Во время всех этих потрясений Эрика Бергер держалась, как скала, которую ничто, казалось, не могло вывести из равновесия. Хенри не удивило, что Эрика позвонила и разбудила его рано утром, а потом засадила их с Лоттой Карим за работу. Дело Саландер сдвинулось с мертвой точки, а Микаэль Блумквист оказался замешан в убийстве полицейского из Гётеборга. Тут все было ясно. Лотта Карим расположилась в здании полиции и пыталась получить какие-нибудь вразумительные сведения, а Хенри посвятил утро звонкам и попыткам разобраться в том, что произошло ночью. Блумквист по телефону не отвечал, но при помощи некоторых источников Хенри удалось составить относительно полную картину ночной драмы.
Однако мысли Эрики Бергер все утро были заняты чем-то другим. Дверь к себе в кабинет она закрывала крайне редко — лишь когда принимала посетителей или интенсивно работала над какой-то проблемой. В это утро посетителей у нее не было и она не работала. Когда Хенри несколько раз заходил к ней, чтобы сообщить о новостях, то заставал ее в кресле у окна, погруженной в свои мысли и с явным безразличием разглядывающей людской поток на Гётгатан. Его сообщения она выслушивала рассеянно.
Что-то было не так.
Его раздумья прервал звонок. Открыв дверь, Хенри увидел Аннику Джаннини. С сестрой Микаэля Блумквиста он несколько раз встречался, но близко ее не знал.
— Здравствуйте, Анника, — сказал Хенри. — Микаэля сегодня здесь нет.
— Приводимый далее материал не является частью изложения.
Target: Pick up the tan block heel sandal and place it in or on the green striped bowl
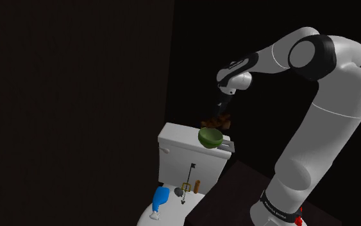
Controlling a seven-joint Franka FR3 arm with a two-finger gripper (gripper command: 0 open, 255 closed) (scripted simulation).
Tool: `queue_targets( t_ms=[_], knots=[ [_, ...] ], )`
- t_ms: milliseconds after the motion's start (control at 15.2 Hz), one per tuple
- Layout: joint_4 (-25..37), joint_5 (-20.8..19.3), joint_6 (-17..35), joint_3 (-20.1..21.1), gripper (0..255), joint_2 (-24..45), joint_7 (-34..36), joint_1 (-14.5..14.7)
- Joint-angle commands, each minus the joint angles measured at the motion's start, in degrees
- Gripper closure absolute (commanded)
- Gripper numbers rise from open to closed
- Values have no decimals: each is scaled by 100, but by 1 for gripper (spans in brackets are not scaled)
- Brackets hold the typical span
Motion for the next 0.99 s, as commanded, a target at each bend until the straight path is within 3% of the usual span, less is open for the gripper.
queue_targets(
  t_ms=[0,660,924],
  knots=[
    [-72,57,148,4,255,80,-50,0],
    [-304,442,842,60,255,608,-375,-29],
    [-314,471,885,68,255,645,-399,-33]
  ],
)
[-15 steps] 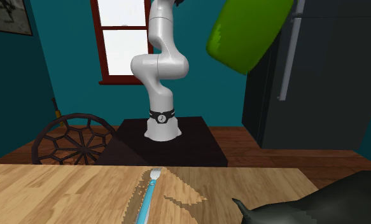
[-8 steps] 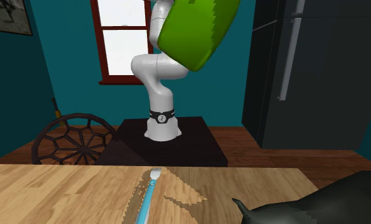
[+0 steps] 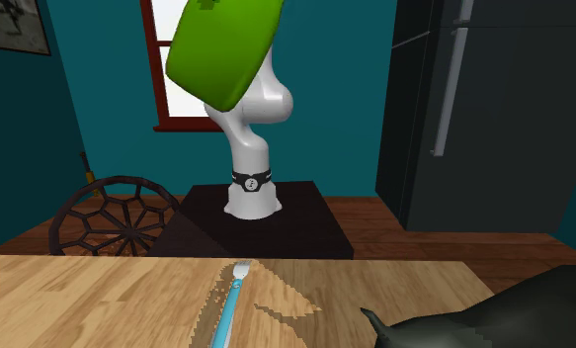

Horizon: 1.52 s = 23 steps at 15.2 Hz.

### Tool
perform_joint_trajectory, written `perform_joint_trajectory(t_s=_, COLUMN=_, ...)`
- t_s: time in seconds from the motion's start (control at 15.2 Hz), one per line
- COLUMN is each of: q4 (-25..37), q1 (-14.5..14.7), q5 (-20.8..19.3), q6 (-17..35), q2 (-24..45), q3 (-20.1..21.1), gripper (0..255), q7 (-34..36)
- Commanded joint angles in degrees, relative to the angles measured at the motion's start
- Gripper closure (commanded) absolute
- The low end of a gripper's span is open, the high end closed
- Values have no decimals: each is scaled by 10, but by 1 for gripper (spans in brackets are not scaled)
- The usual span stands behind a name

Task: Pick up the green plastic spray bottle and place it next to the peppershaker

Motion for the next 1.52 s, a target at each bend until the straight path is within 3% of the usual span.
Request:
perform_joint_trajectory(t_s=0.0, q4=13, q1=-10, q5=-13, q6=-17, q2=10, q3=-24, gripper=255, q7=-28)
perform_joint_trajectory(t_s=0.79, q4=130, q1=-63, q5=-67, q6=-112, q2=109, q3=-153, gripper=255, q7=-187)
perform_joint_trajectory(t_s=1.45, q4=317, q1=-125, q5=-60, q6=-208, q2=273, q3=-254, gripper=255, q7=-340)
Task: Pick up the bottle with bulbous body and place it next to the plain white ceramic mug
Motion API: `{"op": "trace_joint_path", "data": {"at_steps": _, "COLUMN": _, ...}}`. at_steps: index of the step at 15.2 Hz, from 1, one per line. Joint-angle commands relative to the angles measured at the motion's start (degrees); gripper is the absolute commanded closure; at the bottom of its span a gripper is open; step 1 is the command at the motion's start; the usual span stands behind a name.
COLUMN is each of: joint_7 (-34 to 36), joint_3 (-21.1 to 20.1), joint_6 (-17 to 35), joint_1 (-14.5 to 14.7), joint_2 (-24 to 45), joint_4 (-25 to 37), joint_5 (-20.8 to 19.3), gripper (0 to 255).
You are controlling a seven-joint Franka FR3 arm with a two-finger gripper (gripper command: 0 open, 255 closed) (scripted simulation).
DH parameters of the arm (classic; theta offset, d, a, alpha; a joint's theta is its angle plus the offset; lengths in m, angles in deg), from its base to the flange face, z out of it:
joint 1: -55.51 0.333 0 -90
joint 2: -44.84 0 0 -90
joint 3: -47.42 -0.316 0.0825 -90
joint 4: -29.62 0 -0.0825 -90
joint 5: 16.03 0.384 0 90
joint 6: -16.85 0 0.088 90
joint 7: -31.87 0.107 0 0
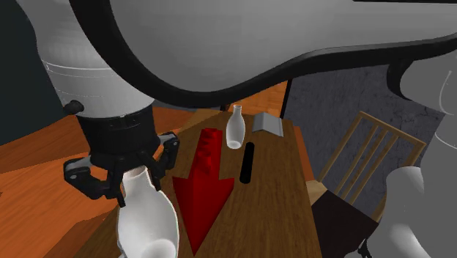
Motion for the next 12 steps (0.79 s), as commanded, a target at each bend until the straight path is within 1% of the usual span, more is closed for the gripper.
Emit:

— Я знаю. Мне нужна Эрика.
Когда Хенри впустил Аннику в кабинет, сидевшая в кресле у окна Эрика Бергер подняла взгляд и быстро взяла себя в руки.
— Привет, — сказала она. — Микаэля сегодня тут нет.
Анника улыбнулась.
— Знаю. Мне нужен отчет Бьёрка о расследовании СЭПО. Микке попросил меня взглянуть на него, чтобы, возможно, представлять интересы Саландер.
Эрика кивнула, потом встала и принесла с письменного стола папку.
Анника уже почти собралась уходить, но, немного поколебавшись, передумала и села напротив Эрики.
— Хорошо, а с тобой что происходит?
— Я собираюсь уйти из «Миллениума», но так и не смогла рассказать об этом Микаэлю. Он так запутался в этой истории с Саландер, что мне никак не представлялся удобный случай, а я не могу сообщить остальным, не поговорив сначала с ним, и теперь мне чертовски паршиво.
Анника Джаннини прикусила нижнюю губу.
— И сейчас ты вместо него рассказываешь мне. Чем ты собираешься заниматься?